A view of the Robertson Draw fire near Red Lodge (Photo via Darrell Ehrlick for the Daily Montanan).
State fire officials are urging “continued vigilance” as the cooler temps and shorter days of autumn set in, taking the worst out of a severe fire season in Montana but doing little to remedy underlying conditions that leave much of the state at risk.
In a briefing with Gov. Greg Gianforte this week, fire officials with the state Department of Natural Resources and Conservation said there are now 12 large active fires in the state, down from 15 last week and as many as 25 in some weeks in August. The rate out of the state fire suppression fund, which entered the July fiscal year full at $105 million and now sits at around $49 million, has similarly slowed, as has the strain on resources, both in Montana and nationally.
But, as has been a theme all year, fire managers stressed that wildfires can start no matter the season, especially when humans are involved, and that there’s still some critical fire weather coming down the pike.
“As the nights get cooler, and there’s less daylight available, the burn windows are shorter,” said Kristen Sleeper, a statewide fire information officer with the DNRC. “There are large fires still on the landscape.”
Just last week, the number of primary structures lost to fire this season climbed from 51 to 53 thanks to the Haystack Fire, Montana’s top priority blaze, which had burned 11,655 acres near Boulder by Sept. 24. The largest active fire, at 56,700 acres and 50 percent containment, is Trail Creek.

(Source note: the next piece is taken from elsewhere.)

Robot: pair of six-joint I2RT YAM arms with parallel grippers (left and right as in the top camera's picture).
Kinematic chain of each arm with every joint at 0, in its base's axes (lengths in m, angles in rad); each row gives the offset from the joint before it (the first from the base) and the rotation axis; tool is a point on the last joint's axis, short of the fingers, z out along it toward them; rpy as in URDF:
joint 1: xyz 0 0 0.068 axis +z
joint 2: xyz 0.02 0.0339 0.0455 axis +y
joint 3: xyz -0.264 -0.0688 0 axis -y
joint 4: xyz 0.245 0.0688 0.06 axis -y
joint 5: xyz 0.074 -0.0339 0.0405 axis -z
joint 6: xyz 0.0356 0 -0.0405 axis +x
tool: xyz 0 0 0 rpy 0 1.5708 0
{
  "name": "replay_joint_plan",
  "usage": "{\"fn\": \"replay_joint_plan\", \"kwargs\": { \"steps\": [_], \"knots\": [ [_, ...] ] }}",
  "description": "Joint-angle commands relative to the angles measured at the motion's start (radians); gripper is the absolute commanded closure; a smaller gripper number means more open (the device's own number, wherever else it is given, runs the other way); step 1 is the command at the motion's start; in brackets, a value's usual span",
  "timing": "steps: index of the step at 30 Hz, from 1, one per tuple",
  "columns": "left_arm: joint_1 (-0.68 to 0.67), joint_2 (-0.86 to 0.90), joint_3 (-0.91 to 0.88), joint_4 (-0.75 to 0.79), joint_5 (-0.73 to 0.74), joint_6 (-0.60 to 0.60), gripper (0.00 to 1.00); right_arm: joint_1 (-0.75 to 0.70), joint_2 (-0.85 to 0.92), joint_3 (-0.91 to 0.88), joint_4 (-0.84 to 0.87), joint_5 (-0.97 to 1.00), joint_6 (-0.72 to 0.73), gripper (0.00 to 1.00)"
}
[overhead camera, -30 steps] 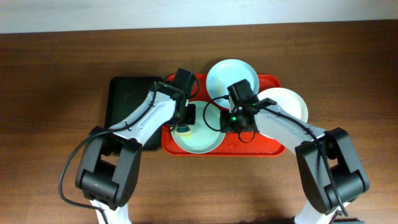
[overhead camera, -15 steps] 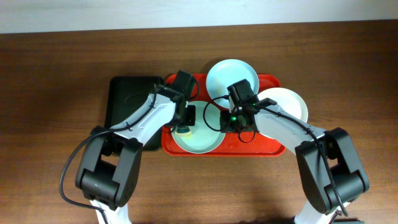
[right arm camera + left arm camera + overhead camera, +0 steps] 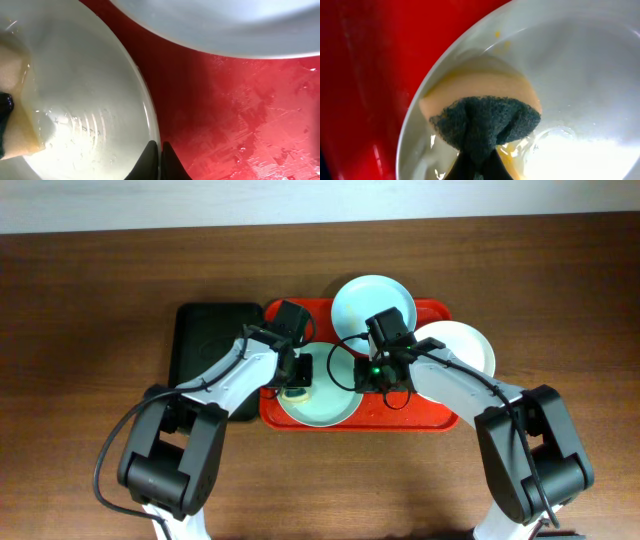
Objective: Clean dirty plates on tray and stack at the side
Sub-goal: 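Scrub the plate's stain with the sponge in the left gripper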
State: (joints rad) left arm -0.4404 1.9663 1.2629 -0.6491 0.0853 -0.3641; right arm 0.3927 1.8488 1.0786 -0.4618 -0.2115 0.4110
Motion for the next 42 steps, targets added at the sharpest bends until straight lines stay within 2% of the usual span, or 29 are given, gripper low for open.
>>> {"fn": "replay_joint_plan", "kwargs": {
  "steps": [1,6,12,20,23,30,31,32,34,39,42],
  "knots": [
    [-0.016,0.106,-0.047,0.035,0.214,-0.004,1.00,0.008,0.010,-0.009,0.005,0.010,-0.011,0.96],
    [-0.016,0.109,-0.047,0.066,0.302,-0.002,1.00,0.008,0.010,-0.009,0.006,0.010,-0.011,0.96],
    [-0.012,0.072,-0.010,0.053,0.301,0.042,1.00,0.008,0.010,-0.009,0.006,0.010,-0.011,0.96],
    [-0.002,-0.171,0.016,-0.015,0.117,0.042,1.00,0.008,0.010,-0.009,0.005,0.010,-0.011,0.95],
    [-0.002,-0.211,0.016,-0.037,0.085,0.042,1.00,0.008,0.010,-0.009,0.005,0.010,-0.011,0.95],
    [-0.003,-0.167,-0.020,-0.040,0.082,-0.003,1.00,0.008,0.010,-0.009,-0.005,0.010,-0.011,0.95],
    [-0.005,-0.151,-0.021,-0.042,0.082,-0.003,1.00,0.008,0.010,-0.009,-0.005,0.010,-0.011,0.94],
    [-0.009,-0.137,-0.021,-0.043,0.082,-0.003,1.00,0.008,0.010,-0.009,-0.005,0.010,-0.011,0.89],
    [-0.011,-0.111,-0.021,-0.040,0.081,-0.003,1.00,0.008,0.010,-0.009,-0.005,0.010,-0.011,0.87],
    [-0.011,-0.043,-0.021,-0.036,-0.033,-0.014,1.00,0.008,0.010,-0.009,-0.008,0.010,-0.011,0.88],
    [-0.011,0.009,-0.021,-0.029,-0.041,-0.014,1.00,0.008,0.010,-0.009,-0.008,0.010,-0.011,0.90]
  ]
}}
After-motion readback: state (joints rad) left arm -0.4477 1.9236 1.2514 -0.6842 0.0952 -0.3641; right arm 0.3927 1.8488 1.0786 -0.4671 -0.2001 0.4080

All of the five largest and top priority fires in the state are burning on federal land.
“Wildfires are very dependent on not only the weather but also human actions,” Sleeper said. “We still have our fire crews initially attacking fires every day.”
This is especially important with the onset of hunting season, she said; even cold, a spark from a campfire or bullet fragment can start a wildfire.
All that being said, warm, dry conditions in much of the state have yet to fully subside. Much of Beaverhead County and the surrounding areas are facing critical fire weather conditions over the weekend, with a high pressure ridge bringing gusts of wind and temperatures in the 80s — not as bad as the series of consecutive 90-plus degree days earlier in the summer, but still risky. Cooler temperatures are expected to return to the state next week, according to the National Weather Service in Great Falls.
Another change from the summer is a loosening of the demand for firefighting resources. The U.S. is now at a national wildland fire preparedness level of four, down from five, the highest level, indicating that about 60 percent of incident management teams and firefighting personnel are committed to wildfires — still far from ideal, but an improvement. And as the season winds down, seasonal crews are beginning to return to their normal lives, though Sleeper said the DNRC is confident it has the resources itself to address a major event.
“Nationally, the scene is quieting down,” she said.
What hasn’t changed, at least by and large, are the drought conditions that have essentially all the state in a vice grip, posing a constant wildfire risk; conditions only compounded by the onward march of climate change.
It’s been the fifth driest year in Montana on record, Sleeper said, and 100 percent of the state is facing drought at some level, especially in the east. That means low fuel moisture levels and dry thunderstorms that start more fires than they put out, for example.
“Wildfires can still start regardless of what the seasonal weather patterns are,” she said.